『赤めだか』メモ

昨日の読売新聞「本のソムリエ」で、加藤陽子先生が『赤めだか』を絶賛していた。

…(略)…
この本は落語好きにはたまりません。中学卒業を間近に控えた談春は、上野は鈴本で立川談志の毒舌に初めて接し「落語とは人間の業の肯定」との得難い言葉に出会います。十七歳で談志に入門するこの若者が真打ちになるまでの苦労話は、予想通りの出来です。しかし真に心を打つのは、ひとが全身全霊を懸けてひとを育てる尊さを文章に再現しえた、談春の卓絶した才能そのものに他なりません。
初稽古で「落語は俺のリズムとメロディで覚えろ」と師匠から口伝される場面に流れる甘やかな空気。桂米朝に「除夜の雪」の稽古をつけて貰いにゆく場面の、針が落ちても聞こえそうな緊張感。五代目柳家小さんと談志の遺恨を、談志の弟子として落語の芸の力で突き崩してみせた情と理。一冊の本でこれだけをなし遂げた談春の高座に通い詰めるのが宜しいようで。

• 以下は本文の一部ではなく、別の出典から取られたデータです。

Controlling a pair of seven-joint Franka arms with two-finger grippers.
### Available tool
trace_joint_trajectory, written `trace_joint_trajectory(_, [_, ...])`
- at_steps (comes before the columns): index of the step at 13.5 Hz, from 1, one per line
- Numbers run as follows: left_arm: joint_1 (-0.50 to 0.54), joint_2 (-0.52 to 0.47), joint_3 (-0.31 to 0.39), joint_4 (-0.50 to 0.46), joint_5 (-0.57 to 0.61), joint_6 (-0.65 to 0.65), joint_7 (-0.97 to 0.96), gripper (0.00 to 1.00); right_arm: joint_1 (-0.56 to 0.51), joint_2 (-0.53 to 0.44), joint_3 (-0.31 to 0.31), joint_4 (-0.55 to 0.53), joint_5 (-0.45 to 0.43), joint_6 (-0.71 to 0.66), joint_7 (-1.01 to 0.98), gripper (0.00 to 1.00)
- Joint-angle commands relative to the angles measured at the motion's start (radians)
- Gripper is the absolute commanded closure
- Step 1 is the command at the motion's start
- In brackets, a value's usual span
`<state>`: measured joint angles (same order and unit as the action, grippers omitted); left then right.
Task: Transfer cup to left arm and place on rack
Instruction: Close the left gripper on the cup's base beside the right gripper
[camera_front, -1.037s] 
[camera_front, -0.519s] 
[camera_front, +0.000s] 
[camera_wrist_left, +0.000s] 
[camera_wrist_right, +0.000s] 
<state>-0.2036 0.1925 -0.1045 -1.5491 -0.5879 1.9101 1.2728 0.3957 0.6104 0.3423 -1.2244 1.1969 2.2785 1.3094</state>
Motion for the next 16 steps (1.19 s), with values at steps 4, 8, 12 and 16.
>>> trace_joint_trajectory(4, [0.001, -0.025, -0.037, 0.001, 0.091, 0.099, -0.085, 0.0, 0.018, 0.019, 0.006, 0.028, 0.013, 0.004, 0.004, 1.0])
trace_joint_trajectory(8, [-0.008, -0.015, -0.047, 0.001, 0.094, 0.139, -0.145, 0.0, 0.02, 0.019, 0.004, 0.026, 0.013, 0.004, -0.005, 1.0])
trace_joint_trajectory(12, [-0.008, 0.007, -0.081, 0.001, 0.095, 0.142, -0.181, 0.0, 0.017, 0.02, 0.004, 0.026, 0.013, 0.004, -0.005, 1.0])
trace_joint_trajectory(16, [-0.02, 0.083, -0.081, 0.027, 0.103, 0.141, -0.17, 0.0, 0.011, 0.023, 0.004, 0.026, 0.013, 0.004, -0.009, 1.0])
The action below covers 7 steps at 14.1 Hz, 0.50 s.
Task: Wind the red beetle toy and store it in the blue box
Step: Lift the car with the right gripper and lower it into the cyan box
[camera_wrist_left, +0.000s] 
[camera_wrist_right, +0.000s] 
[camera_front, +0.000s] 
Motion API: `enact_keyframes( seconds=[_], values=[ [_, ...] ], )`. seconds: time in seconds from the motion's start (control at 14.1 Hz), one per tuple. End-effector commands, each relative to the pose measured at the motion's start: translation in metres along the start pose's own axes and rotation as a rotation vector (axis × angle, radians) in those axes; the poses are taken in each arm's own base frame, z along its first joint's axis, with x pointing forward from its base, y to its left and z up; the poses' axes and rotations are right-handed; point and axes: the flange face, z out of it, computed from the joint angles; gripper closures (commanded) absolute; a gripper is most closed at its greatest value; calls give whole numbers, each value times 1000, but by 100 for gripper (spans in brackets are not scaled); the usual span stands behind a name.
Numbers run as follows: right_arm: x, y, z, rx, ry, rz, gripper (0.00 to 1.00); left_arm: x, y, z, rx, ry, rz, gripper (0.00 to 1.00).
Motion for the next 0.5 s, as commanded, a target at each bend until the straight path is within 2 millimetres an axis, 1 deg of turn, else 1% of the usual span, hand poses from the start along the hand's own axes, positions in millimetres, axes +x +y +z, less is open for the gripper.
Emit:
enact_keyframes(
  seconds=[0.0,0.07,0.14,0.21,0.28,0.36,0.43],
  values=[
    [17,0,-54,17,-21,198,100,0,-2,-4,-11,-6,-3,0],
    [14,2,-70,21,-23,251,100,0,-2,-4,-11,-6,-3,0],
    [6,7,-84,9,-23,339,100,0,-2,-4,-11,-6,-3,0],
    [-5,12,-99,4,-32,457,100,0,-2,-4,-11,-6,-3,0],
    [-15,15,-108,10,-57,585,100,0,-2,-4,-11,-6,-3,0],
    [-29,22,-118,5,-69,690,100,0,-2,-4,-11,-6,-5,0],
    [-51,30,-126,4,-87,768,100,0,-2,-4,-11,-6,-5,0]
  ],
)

「ひとが全身全霊を懸けてひとを育てる尊さを文章に再現しえた、談春の卓絶した才能」というのはまさにその通り。あと「五代目柳家小さんと談志の遺恨」とあるが、「遺恨」と表現するしかないよな、と思いはするものの、「遺恨」という言葉ではそぐわないような感じも残って、ちょっと引っかかりを覚えた。細かいんだけど。